### Exercise aim
Please repeat the listing exactly, with every line intact.

### Provided data
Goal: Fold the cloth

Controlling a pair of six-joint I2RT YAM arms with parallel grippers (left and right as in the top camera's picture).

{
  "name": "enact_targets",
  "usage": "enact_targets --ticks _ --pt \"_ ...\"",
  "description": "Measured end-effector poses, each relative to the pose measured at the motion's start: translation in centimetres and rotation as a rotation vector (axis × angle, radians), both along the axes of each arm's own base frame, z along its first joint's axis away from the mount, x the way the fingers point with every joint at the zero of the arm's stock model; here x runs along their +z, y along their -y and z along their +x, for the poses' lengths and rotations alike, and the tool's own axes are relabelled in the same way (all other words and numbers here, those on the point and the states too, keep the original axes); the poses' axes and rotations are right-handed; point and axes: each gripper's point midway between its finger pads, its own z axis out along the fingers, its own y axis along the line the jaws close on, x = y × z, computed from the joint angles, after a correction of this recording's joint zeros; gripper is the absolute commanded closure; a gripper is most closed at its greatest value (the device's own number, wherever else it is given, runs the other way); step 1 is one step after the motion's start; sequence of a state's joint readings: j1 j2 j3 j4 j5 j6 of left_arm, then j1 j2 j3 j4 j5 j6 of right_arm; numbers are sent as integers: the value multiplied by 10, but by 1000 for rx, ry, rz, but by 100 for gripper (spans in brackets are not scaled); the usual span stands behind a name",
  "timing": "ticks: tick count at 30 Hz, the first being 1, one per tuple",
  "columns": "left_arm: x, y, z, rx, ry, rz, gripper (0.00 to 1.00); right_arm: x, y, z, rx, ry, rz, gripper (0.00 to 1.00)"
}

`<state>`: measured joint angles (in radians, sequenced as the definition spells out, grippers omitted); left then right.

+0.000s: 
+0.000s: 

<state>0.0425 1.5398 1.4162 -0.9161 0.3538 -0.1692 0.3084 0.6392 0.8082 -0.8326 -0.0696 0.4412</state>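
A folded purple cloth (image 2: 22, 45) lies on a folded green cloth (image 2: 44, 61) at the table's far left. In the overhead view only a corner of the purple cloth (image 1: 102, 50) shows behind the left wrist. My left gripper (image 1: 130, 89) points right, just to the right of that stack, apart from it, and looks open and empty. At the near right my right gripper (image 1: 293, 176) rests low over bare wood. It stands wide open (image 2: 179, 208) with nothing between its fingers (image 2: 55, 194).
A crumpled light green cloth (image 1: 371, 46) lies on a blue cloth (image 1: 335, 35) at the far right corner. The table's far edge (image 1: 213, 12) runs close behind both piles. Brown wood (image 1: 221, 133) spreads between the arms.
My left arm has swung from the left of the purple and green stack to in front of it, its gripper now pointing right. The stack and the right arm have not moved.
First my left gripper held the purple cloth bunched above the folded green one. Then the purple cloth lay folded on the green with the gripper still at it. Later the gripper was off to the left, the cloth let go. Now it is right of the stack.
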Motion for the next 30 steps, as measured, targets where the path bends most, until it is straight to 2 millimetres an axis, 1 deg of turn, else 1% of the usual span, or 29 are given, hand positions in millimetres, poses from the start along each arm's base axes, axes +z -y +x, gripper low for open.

### Problem solution
Goal: Fold the cloth

Controlling a pair of six-joint I2RT YAM arms with parallel grippers (left and right as in the top camera's picture).

{
  "name": "enact_targets",
  "usage": "enact_targets --ticks _ --pt \"_ ...\"",
  "description": "Measured end-effector poses, each relative to the pose measured at the motion's start: translation in centimetres and rotation as a rotation vector (axis × angle, radians), both along the axes of each arm's own base frame, z along its first joint's axis away from the mount, x the way the fingers point with every joint at the zero of the arm's stock model; here x runs along their +z, y along their -y and z along their +x, for the poses' lengths and rotations alike, and the tool's own axes are relabelled in the same way (all other words and numbers here, those on the point and the states too, keep the original axes); the poses' axes and rotations are right-handed; point and axes: each gripper's point midway between its finger pads, its own z axis out along the fingers, its own y axis along the line the jaws close on, x = y × z, computed from the joint angles, after a correction of this recording's joint zeros; gripper is the absolute commanded closure; a gripper is most closed at its greatest value (the device's own number, wherever else it is given, runs the other way); step 1 is one step after the motion's start; sequence of a state's joint readings: j1 j2 j3 j4 j5 j6 of left_arm, then j1 j2 j3 j4 j5 j6 of right_arm; numbers are sent as integers: the value multiplied by 10, but by 1000 for rx, ry, rz, but by 100 for gripper (spans in brackets are not scaled); the usual span stands behind a name",
  "timing": "ticks: tick count at 30 Hz, the first being 1, one per tuple",
  "columns": "left_arm: x, y, z, rx, ry, rz, gripper (0.00 to 1.00); right_arm: x, y, z, rx, ry, rz, gripper (0.00 to 1.00)"
}

`<state>`: measured joint angles (in radians, sequenced as the definition spells out, grippers omitted); left then right.

+0.000s: 
+0.000s: 

<state>0.0425 1.5398 1.4162 -0.9161 0.3538 -0.1692 0.3084 0.6392 0.8082 -0.8326 -0.0696 0.4412</state>
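A folded purple cloth (image 2: 22, 45) lies on a folded green cloth (image 2: 44, 61) at the table's far left. In the overhead view only a corner of the purple cloth (image 1: 102, 50) shows behind the left wrist. My left gripper (image 1: 130, 89) points right, just to the right of that stack, apart from it, and looks open and empty. At the near right my right gripper (image 1: 293, 176) rests low over bare wood. It stands wide open (image 2: 179, 208) with nothing between its fingers (image 2: 55, 194).
A crumpled light green cloth (image 1: 371, 46) lies on a blue cloth (image 1: 335, 35) at the far right corner. The table's far edge (image 1: 213, 12) runs close behind both piles. Brown wood (image 1: 221, 133) spreads between the arms.
My left arm has swung from the left of the purple and green stack to in front of it, its gripper now pointing right. The stack and the right arm have not moved.
First my left gripper held the purple cloth bunched above the folded green one. Then the purple cloth lay folded on the green with the gripper still at it. Later the gripper was off to the left, the cloth let go. Now it is right of the stack.
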Motion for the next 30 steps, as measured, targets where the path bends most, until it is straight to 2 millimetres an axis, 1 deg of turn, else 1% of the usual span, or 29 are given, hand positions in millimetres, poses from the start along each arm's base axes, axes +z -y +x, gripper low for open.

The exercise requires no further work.